▸ What you have to do: Take the material below and restate it word for word, stopping after the line in which "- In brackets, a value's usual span" occurs.
==*==
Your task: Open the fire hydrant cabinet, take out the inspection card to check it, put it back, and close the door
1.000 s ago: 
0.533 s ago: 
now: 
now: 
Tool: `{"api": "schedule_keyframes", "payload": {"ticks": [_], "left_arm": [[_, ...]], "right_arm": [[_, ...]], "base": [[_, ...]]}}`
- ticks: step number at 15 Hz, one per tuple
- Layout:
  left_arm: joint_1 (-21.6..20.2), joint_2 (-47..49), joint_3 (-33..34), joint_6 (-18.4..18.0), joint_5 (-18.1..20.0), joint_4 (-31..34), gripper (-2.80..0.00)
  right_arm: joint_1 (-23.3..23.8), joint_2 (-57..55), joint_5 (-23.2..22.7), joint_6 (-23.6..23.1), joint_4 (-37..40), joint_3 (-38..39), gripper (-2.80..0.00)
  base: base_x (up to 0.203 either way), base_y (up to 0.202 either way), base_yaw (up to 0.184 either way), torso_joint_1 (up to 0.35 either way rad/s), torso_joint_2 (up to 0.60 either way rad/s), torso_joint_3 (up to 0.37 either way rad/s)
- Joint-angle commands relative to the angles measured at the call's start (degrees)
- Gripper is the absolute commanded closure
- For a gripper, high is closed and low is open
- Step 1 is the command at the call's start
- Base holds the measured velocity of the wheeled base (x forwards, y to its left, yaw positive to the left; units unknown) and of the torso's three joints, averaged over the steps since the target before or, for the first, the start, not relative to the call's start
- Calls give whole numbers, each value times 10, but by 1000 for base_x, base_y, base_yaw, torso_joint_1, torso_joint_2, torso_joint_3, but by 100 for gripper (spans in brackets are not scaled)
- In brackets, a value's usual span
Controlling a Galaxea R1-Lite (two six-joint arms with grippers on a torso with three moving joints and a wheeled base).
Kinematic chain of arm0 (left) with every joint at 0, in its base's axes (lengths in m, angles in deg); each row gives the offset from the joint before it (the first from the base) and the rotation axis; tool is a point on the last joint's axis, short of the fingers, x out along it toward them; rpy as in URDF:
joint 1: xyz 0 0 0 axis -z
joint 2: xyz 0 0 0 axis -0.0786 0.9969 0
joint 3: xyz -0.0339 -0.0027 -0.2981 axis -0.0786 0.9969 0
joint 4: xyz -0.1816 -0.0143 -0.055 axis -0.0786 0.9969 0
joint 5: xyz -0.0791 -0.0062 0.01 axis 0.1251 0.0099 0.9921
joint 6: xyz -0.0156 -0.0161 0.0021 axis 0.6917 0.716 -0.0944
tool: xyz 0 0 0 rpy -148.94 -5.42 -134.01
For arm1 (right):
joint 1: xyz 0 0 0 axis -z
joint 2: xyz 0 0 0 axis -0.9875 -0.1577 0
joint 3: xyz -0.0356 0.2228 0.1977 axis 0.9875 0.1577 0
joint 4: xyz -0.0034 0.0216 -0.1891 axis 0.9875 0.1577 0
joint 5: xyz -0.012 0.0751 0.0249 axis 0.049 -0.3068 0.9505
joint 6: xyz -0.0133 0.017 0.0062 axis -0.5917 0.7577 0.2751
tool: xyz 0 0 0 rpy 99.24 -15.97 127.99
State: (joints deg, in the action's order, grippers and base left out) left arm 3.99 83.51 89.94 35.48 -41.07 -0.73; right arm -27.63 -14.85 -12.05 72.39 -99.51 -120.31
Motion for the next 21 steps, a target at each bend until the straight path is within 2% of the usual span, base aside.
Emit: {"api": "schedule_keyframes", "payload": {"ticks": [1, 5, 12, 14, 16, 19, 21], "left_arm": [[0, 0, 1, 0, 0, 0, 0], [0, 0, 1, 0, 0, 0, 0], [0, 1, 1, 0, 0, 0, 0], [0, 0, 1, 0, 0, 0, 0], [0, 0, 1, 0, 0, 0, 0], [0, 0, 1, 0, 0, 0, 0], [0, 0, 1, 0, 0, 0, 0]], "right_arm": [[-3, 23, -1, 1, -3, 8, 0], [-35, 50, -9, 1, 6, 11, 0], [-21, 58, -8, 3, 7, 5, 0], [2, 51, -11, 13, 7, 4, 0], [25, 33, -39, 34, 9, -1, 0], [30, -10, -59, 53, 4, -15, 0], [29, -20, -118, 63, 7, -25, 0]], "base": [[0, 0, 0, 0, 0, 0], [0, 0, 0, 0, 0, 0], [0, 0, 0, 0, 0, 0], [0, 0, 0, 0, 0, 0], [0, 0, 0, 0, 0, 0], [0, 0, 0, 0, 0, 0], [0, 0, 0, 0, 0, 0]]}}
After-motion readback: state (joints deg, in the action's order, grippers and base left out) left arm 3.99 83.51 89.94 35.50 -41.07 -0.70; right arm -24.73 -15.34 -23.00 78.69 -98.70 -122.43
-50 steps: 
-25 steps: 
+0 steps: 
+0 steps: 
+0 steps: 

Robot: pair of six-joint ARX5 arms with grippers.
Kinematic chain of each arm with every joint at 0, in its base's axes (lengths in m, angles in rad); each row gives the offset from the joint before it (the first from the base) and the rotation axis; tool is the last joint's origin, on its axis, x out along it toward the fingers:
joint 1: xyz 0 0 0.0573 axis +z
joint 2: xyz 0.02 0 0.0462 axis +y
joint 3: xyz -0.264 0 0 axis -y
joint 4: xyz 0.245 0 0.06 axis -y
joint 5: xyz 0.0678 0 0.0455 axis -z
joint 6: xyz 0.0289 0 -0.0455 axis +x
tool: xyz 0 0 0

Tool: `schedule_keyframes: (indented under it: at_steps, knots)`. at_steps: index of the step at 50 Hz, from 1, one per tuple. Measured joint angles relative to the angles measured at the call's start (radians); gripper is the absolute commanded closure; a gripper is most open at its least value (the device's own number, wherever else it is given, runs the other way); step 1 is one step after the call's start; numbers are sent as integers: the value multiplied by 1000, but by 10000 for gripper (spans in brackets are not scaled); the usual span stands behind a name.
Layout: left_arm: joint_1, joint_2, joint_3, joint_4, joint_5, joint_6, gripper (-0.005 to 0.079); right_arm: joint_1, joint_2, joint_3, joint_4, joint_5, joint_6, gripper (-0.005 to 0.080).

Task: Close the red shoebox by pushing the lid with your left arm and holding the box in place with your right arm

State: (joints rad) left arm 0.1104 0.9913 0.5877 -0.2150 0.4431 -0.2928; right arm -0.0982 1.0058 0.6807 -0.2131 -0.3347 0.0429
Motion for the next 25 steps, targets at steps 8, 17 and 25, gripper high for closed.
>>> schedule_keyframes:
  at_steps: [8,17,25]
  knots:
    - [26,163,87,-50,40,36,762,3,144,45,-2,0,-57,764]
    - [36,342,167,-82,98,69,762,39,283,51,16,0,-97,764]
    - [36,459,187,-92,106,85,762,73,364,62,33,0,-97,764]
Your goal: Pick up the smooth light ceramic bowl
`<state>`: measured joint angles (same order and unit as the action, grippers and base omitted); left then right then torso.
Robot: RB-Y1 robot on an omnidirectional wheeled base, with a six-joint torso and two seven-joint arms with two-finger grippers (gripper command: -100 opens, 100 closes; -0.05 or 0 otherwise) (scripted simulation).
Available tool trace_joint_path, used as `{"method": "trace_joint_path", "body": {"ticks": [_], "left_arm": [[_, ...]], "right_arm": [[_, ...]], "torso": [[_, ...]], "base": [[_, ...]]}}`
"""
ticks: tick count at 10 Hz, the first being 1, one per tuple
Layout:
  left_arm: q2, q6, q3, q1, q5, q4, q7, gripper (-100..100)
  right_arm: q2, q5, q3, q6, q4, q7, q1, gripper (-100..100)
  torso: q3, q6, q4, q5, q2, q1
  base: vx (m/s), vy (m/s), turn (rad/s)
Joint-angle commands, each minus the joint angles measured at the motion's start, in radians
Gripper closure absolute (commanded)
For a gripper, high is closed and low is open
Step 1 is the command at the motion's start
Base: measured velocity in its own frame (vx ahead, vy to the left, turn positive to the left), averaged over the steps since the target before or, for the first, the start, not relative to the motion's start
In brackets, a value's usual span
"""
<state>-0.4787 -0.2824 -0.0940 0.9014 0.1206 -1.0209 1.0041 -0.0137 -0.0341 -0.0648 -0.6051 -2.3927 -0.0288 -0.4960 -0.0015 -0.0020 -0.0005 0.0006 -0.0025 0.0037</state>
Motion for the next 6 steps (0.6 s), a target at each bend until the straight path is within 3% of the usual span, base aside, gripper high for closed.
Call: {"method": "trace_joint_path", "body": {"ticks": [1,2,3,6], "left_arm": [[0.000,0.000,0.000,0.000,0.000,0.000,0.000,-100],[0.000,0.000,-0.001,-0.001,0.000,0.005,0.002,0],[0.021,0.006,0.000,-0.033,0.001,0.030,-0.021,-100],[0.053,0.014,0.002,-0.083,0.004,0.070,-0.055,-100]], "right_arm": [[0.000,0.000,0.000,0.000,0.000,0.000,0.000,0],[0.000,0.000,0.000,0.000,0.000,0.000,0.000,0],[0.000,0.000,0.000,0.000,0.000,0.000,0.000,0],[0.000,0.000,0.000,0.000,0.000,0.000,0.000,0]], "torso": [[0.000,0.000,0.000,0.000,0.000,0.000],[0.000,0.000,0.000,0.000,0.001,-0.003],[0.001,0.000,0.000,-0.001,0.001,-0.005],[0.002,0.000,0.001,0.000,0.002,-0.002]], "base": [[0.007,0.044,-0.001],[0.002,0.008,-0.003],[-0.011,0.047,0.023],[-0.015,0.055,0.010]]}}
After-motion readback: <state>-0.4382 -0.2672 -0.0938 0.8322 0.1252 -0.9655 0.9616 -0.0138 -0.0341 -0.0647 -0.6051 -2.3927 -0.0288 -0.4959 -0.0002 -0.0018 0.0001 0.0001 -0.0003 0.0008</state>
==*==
▸ Response:
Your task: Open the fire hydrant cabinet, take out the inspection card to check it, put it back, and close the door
1.000 s ago: 
0.533 s ago: 
now: 
now: 
Tool: `{"api": "schedule_keyframes", "payload": {"ticks": [_], "left_arm": [[_, ...]], "right_arm": [[_, ...]], "base": [[_, ...]]}}`
- ticks: step number at 15 Hz, one per tuple
- Layout:
  left_arm: joint_1 (-21.6..20.2), joint_2 (-47..49), joint_3 (-33..34), joint_6 (-18.4..18.0), joint_5 (-18.1..20.0), joint_4 (-31..34), gripper (-2.80..0.00)
  right_arm: joint_1 (-23.3..23.8), joint_2 (-57..55), joint_5 (-23.2..22.7), joint_6 (-23.6..23.1), joint_4 (-37..40), joint_3 (-38..39), gripper (-2.80..0.00)
  base: base_x (up to 0.203 either way), base_y (up to 0.202 either way), base_yaw (up to 0.184 either way), torso_joint_1 (up to 0.35 either way rad/s), torso_joint_2 (up to 0.60 either way rad/s), torso_joint_3 (up to 0.37 either way rad/s)
- Joint-angle commands relative to the angles measured at the call's start (degrees)
- Gripper is the absolute commanded closure
- For a gripper, high is closed and low is open
- Step 1 is the command at the call's start
- Base holds the measured velocity of the wheeled base (x forwards, y to its left, yaw positive to the left; units unknown) and of the torso's three joints, averaged over the steps since the target before or, for the first, the start, not relative to the call's start
- Calls give whole numbers, each value times 10, but by 1000 for base_x, base_y, base_yaw, torso_joint_1, torso_joint_2, torso_joint_3, but by 100 for gripper (spans in brackets are not scaled)
- In brackets, a value's usual span

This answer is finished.